Oh yeah… and that Cody Hodgson guy got traded at the start of the week.
66 GP, 41-17-8, 90 points (1st in Northwest Division, 1st in Western Conference)
In just 3 games, Zach Kassian has shown Vancouver fans why Canucks management thought that he would be a perfect fit on this team. Certainly, he’s shown his versatility by being able to play on every line. On Saturday, against his old team, he scored a goal and an assist – his first 2 points as a Canuck.
He’s not afraid to throw the body and he has an impressive ability to control the puck along the boards and in the dirty areas. He’s mentioned that his idol growing up was Todd Bertuzzi and we don’t have to look far to see the similarities.
Kassian’s NHL career is only 30 games old, but he’s showing signs of fulfilling his potential to be good power forward in this league. And if he keeps showing what he’s shown us so far here in Vancouver, he could very well play an important role for the Canucks down the stretch and into the playoffs.
Despite many fans’ expectations, Mason Raymond survived trade deadline day and remains a Canuck, at least for the time being. Unfortunately, he continues to struggle and will begin tonight’s game against the Stars on the fourth line.
We know he had what could have been a career-ending back injury, but it’s also hard to ignore that he has 3 points (2G-1A) in his last 15 games despite playing regular minutes in the top-six and the second PP unit.
Tuesday, March 6, 2012 vs. Dallas Stars (7:00 PM start, home)

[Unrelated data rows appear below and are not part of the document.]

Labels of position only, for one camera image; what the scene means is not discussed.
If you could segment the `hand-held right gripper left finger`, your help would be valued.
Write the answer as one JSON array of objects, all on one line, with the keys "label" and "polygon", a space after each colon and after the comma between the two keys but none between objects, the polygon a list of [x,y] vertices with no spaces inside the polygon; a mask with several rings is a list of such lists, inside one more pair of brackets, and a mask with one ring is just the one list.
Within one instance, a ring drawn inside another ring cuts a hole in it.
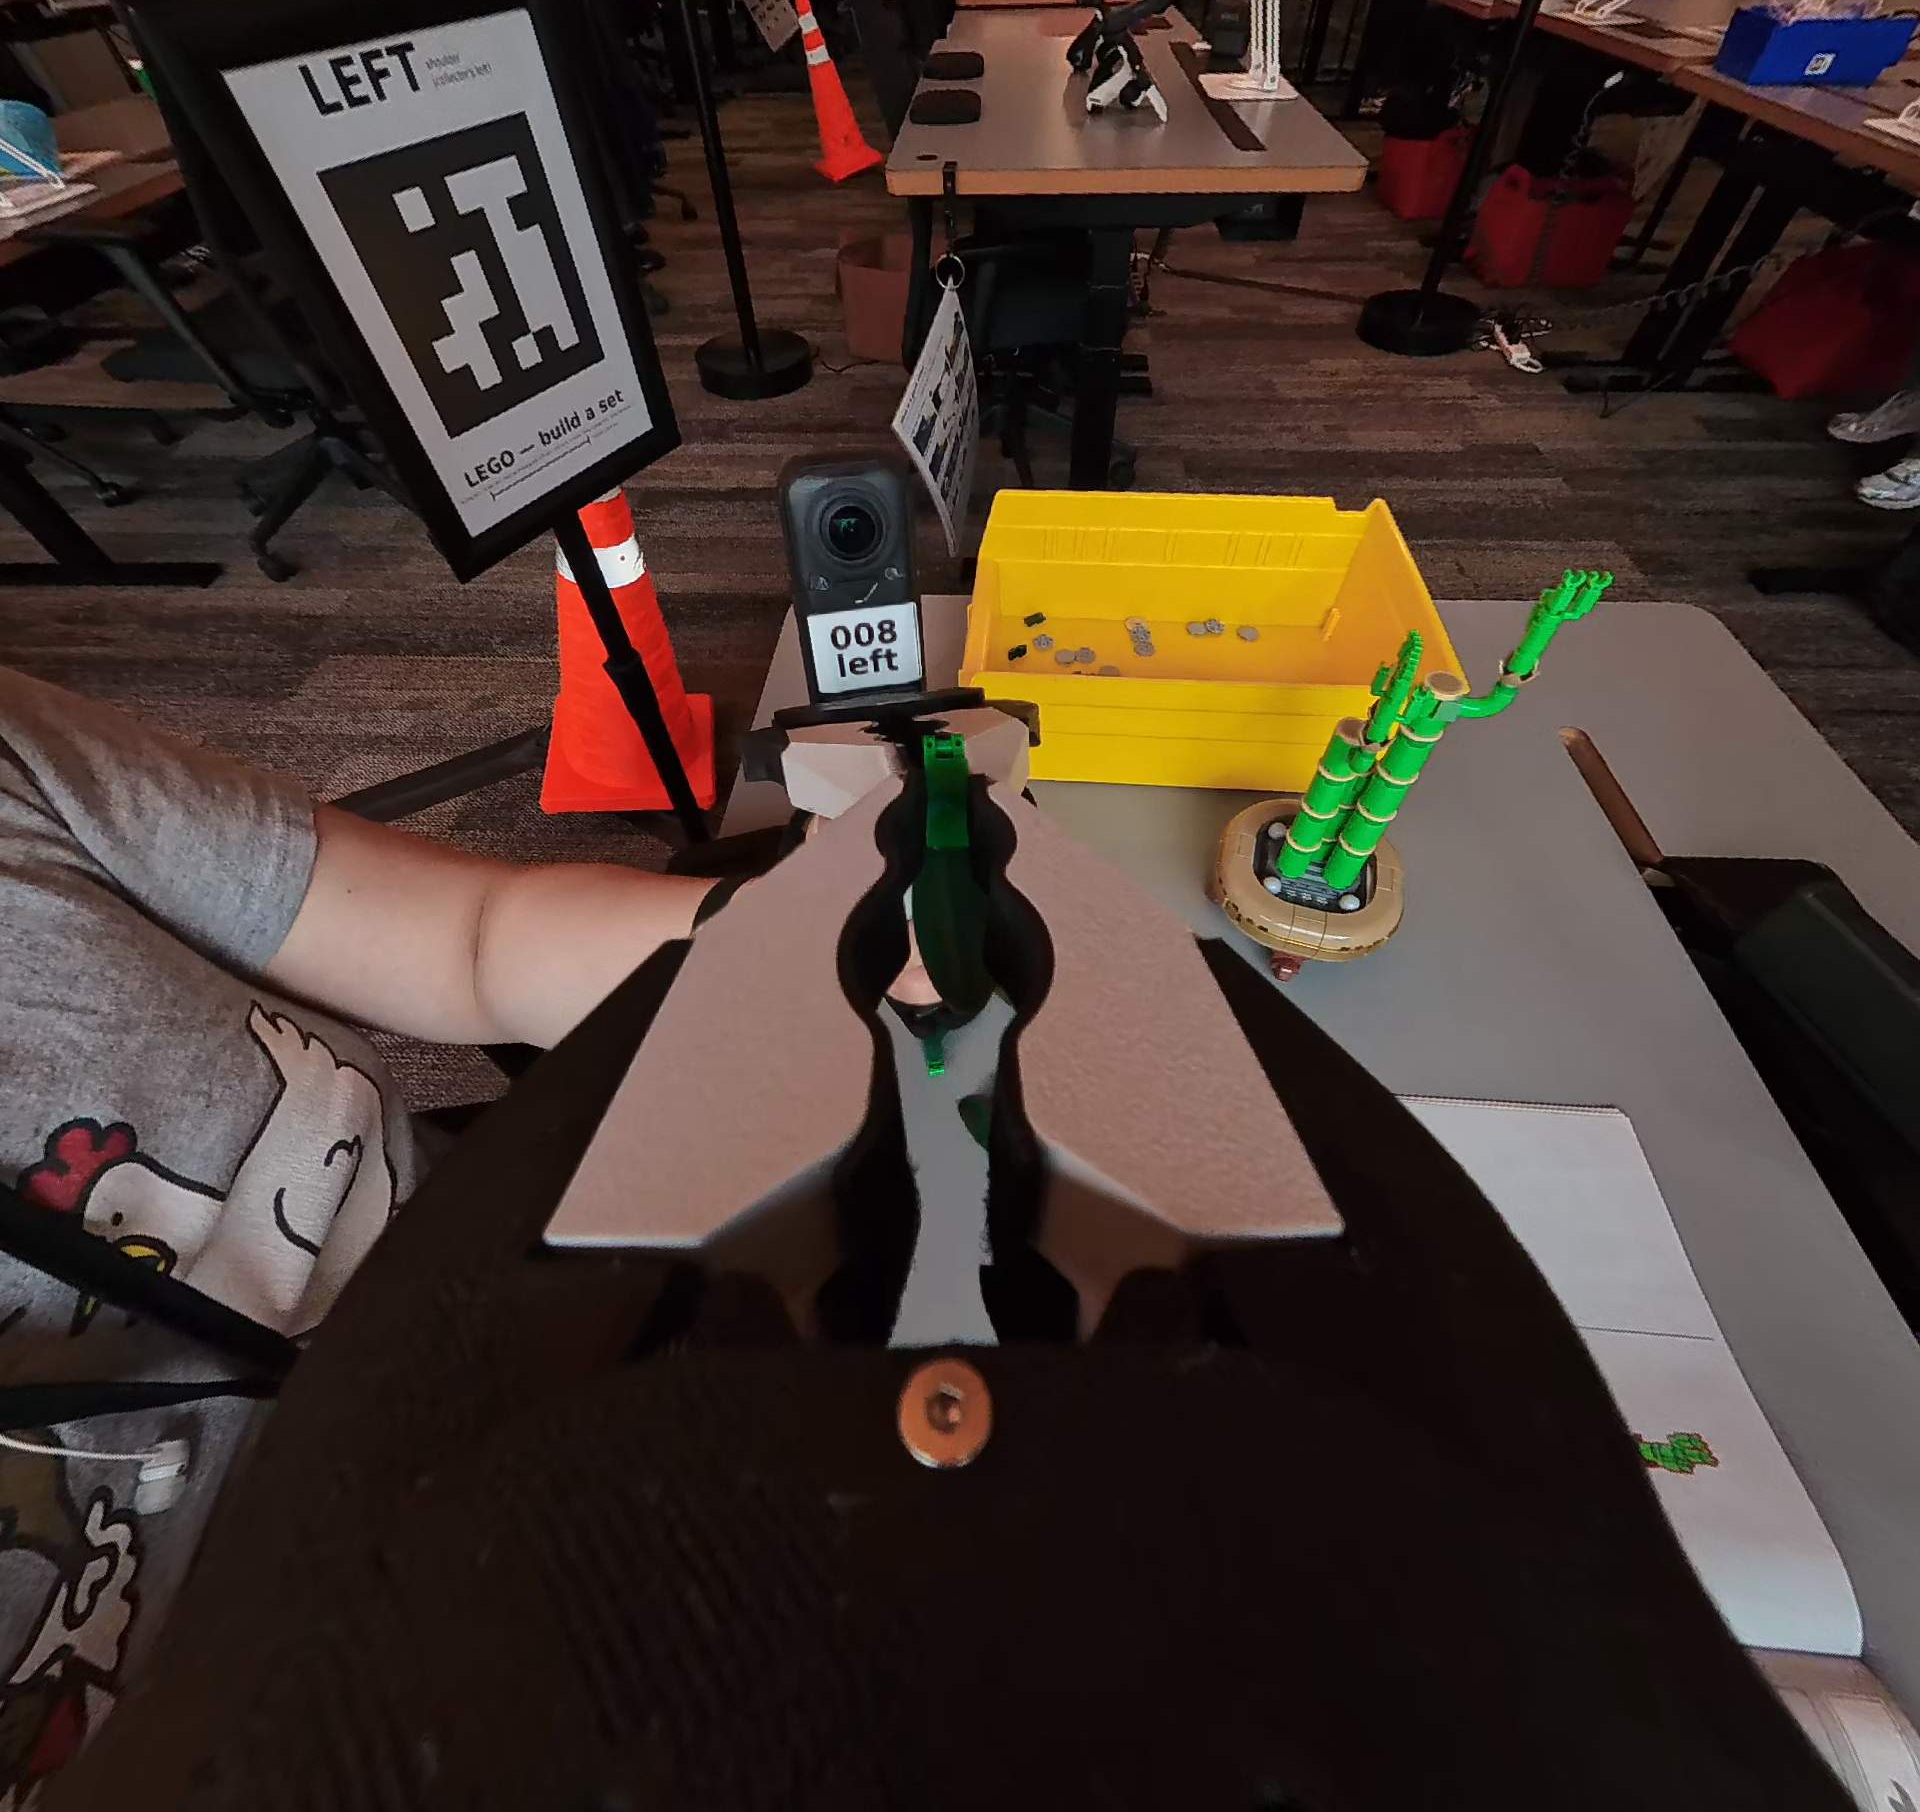
[{"label": "hand-held right gripper left finger", "polygon": [[888,1343],[921,1204],[879,1001],[907,962],[904,779],[708,914],[544,1229],[764,1278],[815,1333]]}]

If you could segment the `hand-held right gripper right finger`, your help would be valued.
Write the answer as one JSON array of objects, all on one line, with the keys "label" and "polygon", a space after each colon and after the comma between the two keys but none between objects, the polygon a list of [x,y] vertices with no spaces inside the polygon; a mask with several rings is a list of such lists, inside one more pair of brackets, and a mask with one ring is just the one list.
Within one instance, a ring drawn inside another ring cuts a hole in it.
[{"label": "hand-held right gripper right finger", "polygon": [[1208,962],[1235,950],[1004,784],[981,786],[981,885],[1013,1007],[981,1270],[997,1327],[1094,1327],[1133,1270],[1342,1234]]}]

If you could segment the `dark green brick leaf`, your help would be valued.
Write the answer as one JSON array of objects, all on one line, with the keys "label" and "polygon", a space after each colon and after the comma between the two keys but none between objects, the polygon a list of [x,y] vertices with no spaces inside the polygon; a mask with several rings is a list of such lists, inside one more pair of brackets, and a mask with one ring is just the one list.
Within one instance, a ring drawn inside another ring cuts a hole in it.
[{"label": "dark green brick leaf", "polygon": [[938,1004],[976,1018],[997,991],[987,962],[992,900],[963,845],[929,845],[911,882],[916,936]]}]

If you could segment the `person's left forearm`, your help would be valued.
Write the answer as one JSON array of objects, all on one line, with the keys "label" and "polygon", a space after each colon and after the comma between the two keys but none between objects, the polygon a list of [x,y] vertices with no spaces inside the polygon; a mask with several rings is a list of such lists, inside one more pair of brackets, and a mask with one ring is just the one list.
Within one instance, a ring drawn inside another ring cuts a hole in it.
[{"label": "person's left forearm", "polygon": [[317,810],[317,864],[266,979],[366,1027],[433,1042],[555,1046],[663,943],[711,879],[515,866]]}]

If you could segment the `group of grey brick pieces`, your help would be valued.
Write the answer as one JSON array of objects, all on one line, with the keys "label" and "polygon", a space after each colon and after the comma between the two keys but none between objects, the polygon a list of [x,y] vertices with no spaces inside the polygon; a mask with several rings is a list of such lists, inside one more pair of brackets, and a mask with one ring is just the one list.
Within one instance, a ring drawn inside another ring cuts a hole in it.
[{"label": "group of grey brick pieces", "polygon": [[1257,622],[1222,616],[1045,616],[1026,615],[992,641],[987,661],[1006,667],[1094,673],[1121,677],[1132,673],[1163,677],[1235,677],[1254,649],[1274,639]]}]

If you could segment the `hanging printed card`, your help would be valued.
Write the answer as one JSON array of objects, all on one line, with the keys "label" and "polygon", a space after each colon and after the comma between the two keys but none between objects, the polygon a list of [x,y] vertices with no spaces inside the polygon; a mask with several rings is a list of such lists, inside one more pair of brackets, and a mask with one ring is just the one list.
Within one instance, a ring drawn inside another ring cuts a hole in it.
[{"label": "hanging printed card", "polygon": [[980,455],[980,366],[953,284],[943,289],[894,435],[927,487],[948,553],[961,556]]}]

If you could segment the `yellow plastic bin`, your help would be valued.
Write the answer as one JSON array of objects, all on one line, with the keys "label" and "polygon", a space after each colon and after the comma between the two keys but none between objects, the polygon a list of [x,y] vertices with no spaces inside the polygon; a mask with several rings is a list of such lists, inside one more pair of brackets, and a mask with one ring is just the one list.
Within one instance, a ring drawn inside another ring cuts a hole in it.
[{"label": "yellow plastic bin", "polygon": [[[1270,632],[1235,677],[1006,667],[1015,620],[1222,616]],[[968,603],[961,681],[1037,705],[1031,771],[1056,784],[1303,790],[1338,720],[1407,632],[1421,665],[1463,673],[1386,502],[1311,496],[1004,490]]]}]

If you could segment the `green toy bamboo model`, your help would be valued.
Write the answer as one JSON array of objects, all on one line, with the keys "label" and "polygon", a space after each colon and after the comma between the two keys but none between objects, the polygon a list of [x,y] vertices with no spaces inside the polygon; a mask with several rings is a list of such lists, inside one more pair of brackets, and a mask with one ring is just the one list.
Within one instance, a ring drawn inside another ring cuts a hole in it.
[{"label": "green toy bamboo model", "polygon": [[1549,582],[1481,695],[1468,677],[1426,667],[1421,636],[1407,632],[1375,674],[1366,710],[1334,724],[1306,790],[1232,816],[1208,897],[1268,948],[1274,979],[1295,979],[1306,959],[1357,959],[1396,936],[1405,866],[1389,828],[1427,759],[1455,724],[1503,715],[1554,639],[1593,615],[1614,581],[1604,567],[1567,567]]}]

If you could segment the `cardboard box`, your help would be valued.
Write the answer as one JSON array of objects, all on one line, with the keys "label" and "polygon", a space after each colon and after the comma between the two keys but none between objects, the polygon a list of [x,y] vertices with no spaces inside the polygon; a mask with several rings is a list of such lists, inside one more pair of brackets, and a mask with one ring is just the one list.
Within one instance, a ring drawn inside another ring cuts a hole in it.
[{"label": "cardboard box", "polygon": [[851,357],[904,363],[911,271],[911,235],[889,231],[843,239],[837,291]]}]

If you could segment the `orange traffic cone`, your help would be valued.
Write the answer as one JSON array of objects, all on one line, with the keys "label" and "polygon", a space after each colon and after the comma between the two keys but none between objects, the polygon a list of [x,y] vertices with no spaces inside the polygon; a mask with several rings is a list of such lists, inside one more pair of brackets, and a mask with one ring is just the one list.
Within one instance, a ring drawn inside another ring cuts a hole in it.
[{"label": "orange traffic cone", "polygon": [[830,41],[812,9],[812,0],[794,0],[794,9],[802,33],[804,75],[812,86],[812,104],[825,149],[815,169],[828,183],[843,184],[861,172],[884,167],[884,155],[861,129],[856,113],[851,107],[843,73],[833,62]]},{"label": "orange traffic cone", "polygon": [[[660,695],[663,720],[680,755],[693,795],[701,807],[711,807],[717,795],[711,695],[690,692],[680,681],[680,665],[658,582],[637,547],[626,491],[613,490],[585,503],[582,520],[598,553],[598,567],[623,616],[623,630]],[[655,755],[609,674],[606,641],[594,627],[591,605],[565,553],[555,553],[555,630],[559,692],[549,718],[540,807],[549,813],[673,807]]]}]

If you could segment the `wooden background table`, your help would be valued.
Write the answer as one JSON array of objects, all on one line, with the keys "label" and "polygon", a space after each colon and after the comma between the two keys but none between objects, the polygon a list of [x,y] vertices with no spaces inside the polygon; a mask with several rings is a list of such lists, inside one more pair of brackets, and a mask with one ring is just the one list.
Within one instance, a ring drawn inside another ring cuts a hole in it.
[{"label": "wooden background table", "polygon": [[997,209],[1018,231],[1087,231],[1087,311],[1074,391],[1074,487],[1113,476],[1121,344],[1132,323],[1138,231],[1186,231],[1262,196],[1357,192],[1363,155],[1303,97],[1213,99],[1181,62],[1190,27],[1174,18],[1142,36],[1142,60],[1167,104],[1086,108],[1087,78],[1070,70],[1075,6],[956,9],[943,51],[972,48],[984,70],[972,125],[907,125],[884,167],[910,204],[916,298],[924,295],[943,199]]}]

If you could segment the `framed marker sign stand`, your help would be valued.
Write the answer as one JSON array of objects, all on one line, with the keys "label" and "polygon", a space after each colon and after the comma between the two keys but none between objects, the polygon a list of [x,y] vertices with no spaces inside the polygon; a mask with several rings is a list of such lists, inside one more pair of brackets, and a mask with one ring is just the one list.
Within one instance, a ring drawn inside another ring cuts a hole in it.
[{"label": "framed marker sign stand", "polygon": [[562,0],[118,0],[458,581],[567,556],[708,840],[585,510],[680,442]]}]

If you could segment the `idle black white gripper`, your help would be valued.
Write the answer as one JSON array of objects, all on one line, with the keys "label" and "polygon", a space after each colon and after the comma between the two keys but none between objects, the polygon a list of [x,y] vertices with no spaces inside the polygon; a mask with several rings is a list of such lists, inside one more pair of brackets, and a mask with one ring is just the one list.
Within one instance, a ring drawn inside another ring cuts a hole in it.
[{"label": "idle black white gripper", "polygon": [[1162,24],[1174,0],[1075,0],[1091,9],[1091,21],[1081,24],[1070,41],[1070,70],[1087,78],[1086,113],[1141,113],[1148,108],[1157,120],[1167,120],[1167,99],[1145,70],[1145,54],[1138,41],[1138,29]]}]

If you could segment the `red bag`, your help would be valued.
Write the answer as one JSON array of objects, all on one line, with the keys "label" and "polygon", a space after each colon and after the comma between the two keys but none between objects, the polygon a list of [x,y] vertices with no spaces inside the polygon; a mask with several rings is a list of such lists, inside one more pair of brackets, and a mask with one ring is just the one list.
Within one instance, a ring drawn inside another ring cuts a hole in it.
[{"label": "red bag", "polygon": [[1486,192],[1466,264],[1492,289],[1593,289],[1635,209],[1628,175],[1549,179],[1511,165]]},{"label": "red bag", "polygon": [[1379,204],[1407,223],[1443,223],[1477,129],[1455,120],[1430,135],[1384,135],[1378,165]]},{"label": "red bag", "polygon": [[1849,239],[1793,261],[1725,348],[1777,398],[1884,398],[1918,354],[1918,253]]}]

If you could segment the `blue bin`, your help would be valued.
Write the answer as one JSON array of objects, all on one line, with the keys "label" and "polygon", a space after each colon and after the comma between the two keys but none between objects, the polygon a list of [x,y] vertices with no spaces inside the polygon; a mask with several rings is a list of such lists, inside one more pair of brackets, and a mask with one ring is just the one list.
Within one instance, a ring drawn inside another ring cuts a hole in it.
[{"label": "blue bin", "polygon": [[1772,6],[1742,6],[1714,54],[1714,73],[1749,88],[1866,88],[1900,62],[1918,33],[1918,13],[1877,18],[1793,18]]}]

The Dallas Stars head into Vancouver just over a week after these two clubs’ first meeting of the season. In that game, Loui Eriksson handed the Canucks a loss in overtime. We also got the pleasure of seeing Vernon Fiddler poking fun at Kevin Bieksa’s “angry face”, which caused AV to have a giggling attack. To be honest, that was probably the best part of the game.
The Stars are battling for their playoff lives in a very competitive Western Conference. They currently occupy the 7th playoff spot in the West, but the 8th place San Jose Sharks are only 2 points back with 2 games in hand and the 9th place Los Angeles Kings are 3 points back with 1 game in hand. The Stars are going for a sweep of the Northwest Canadian teams, having already beaten the Edmonton Oilers and Calgary Flames in this road trip.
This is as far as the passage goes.